**What the task requires:**
Give every line of the data again, unchanged, but with no pictures.

[Start of Attachment]

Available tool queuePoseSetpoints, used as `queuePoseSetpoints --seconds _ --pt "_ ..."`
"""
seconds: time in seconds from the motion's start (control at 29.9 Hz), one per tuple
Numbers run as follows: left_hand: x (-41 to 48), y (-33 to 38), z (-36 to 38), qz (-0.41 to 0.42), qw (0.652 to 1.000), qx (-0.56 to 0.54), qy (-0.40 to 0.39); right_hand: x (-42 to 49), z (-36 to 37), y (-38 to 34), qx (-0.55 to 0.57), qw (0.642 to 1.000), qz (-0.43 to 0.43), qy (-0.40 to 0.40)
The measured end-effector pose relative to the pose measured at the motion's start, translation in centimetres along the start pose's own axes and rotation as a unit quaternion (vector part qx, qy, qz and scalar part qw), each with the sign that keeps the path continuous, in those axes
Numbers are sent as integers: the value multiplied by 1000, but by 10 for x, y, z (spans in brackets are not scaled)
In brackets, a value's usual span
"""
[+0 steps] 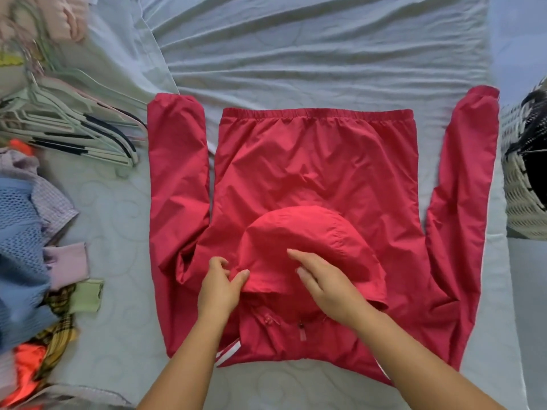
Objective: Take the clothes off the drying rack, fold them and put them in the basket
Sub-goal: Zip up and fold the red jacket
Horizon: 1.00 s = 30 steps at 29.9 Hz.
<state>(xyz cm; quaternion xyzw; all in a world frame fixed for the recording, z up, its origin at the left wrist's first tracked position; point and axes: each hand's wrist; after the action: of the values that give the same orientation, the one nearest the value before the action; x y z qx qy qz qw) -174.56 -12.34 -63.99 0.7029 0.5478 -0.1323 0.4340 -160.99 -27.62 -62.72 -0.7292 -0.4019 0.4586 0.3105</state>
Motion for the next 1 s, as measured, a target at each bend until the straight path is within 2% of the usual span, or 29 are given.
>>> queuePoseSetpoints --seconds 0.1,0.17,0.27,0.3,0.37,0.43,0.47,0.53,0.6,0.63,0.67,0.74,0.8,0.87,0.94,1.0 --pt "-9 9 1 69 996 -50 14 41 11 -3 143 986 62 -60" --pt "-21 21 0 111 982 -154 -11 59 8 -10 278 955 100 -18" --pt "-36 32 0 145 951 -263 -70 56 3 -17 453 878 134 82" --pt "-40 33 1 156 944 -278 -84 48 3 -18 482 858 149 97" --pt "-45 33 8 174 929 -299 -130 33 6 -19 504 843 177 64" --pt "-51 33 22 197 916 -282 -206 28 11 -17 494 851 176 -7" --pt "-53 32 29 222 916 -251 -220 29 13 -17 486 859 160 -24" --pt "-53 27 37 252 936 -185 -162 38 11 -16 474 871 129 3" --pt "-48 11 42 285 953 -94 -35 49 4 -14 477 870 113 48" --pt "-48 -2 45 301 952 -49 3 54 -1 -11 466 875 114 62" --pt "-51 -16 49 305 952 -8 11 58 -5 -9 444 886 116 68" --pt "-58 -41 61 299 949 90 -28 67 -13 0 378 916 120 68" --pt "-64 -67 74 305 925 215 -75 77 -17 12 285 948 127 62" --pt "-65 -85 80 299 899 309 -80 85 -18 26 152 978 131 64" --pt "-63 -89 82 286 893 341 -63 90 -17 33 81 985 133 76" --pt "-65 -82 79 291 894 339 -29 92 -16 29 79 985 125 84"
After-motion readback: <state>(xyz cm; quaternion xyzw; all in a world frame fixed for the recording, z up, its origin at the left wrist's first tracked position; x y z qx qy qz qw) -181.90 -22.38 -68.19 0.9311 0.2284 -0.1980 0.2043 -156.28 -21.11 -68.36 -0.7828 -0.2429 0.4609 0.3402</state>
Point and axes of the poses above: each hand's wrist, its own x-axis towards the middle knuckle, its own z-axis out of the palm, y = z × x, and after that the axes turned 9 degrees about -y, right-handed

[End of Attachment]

**Reply to the exercise:**
Available tool queuePoseSetpoints, used as `queuePoseSetpoints --seconds _ --pt "_ ..."`
"""
seconds: time in seconds from the motion's start (control at 29.9 Hz), one per tuple
Numbers run as follows: left_hand: x (-41 to 48), y (-33 to 38), z (-36 to 38), qz (-0.41 to 0.42), qw (0.652 to 1.000), qx (-0.56 to 0.54), qy (-0.40 to 0.39); right_hand: x (-42 to 49), z (-36 to 37), y (-38 to 34), qx (-0.55 to 0.57), qw (0.642 to 1.000), qz (-0.43 to 0.43), qy (-0.40 to 0.40)
The measured end-effector pose relative to the pose measured at the motion's start, translation in centimetres along the start pose's own axes and rotation as a unit quaternion (vector part qx, qy, qz and scalar part qw), each with the sign that keeps the path continuous, in those axes
Numbers are sent as integers: the value multiplied by 1000, but by 10 for x, y, z (spans in brackets are not scaled)
In brackets, a value's usual span
"""
[+0 steps] 
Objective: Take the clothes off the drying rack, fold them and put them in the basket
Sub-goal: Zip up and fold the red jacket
Horizon: 1.00 s = 30 steps at 29.9 Hz.
<state>(xyz cm; quaternion xyzw; all in a world frame fixed for the recording, z up, its origin at the left wrist's first tracked position; point and axes: each hand's wrist; after the action: of the values that give the same orientation, the one nearest the value before the action; x y z qx qy qz qw) -174.56 -12.34 -63.99 0.7029 0.5478 -0.1323 0.4340 -160.99 -27.62 -62.72 -0.7292 -0.4019 0.4586 0.3105</state>
Motion for the next 1 s, as measured, a target at each bend until the straight path is within 2% of the usual span, or 29 are given.
>>> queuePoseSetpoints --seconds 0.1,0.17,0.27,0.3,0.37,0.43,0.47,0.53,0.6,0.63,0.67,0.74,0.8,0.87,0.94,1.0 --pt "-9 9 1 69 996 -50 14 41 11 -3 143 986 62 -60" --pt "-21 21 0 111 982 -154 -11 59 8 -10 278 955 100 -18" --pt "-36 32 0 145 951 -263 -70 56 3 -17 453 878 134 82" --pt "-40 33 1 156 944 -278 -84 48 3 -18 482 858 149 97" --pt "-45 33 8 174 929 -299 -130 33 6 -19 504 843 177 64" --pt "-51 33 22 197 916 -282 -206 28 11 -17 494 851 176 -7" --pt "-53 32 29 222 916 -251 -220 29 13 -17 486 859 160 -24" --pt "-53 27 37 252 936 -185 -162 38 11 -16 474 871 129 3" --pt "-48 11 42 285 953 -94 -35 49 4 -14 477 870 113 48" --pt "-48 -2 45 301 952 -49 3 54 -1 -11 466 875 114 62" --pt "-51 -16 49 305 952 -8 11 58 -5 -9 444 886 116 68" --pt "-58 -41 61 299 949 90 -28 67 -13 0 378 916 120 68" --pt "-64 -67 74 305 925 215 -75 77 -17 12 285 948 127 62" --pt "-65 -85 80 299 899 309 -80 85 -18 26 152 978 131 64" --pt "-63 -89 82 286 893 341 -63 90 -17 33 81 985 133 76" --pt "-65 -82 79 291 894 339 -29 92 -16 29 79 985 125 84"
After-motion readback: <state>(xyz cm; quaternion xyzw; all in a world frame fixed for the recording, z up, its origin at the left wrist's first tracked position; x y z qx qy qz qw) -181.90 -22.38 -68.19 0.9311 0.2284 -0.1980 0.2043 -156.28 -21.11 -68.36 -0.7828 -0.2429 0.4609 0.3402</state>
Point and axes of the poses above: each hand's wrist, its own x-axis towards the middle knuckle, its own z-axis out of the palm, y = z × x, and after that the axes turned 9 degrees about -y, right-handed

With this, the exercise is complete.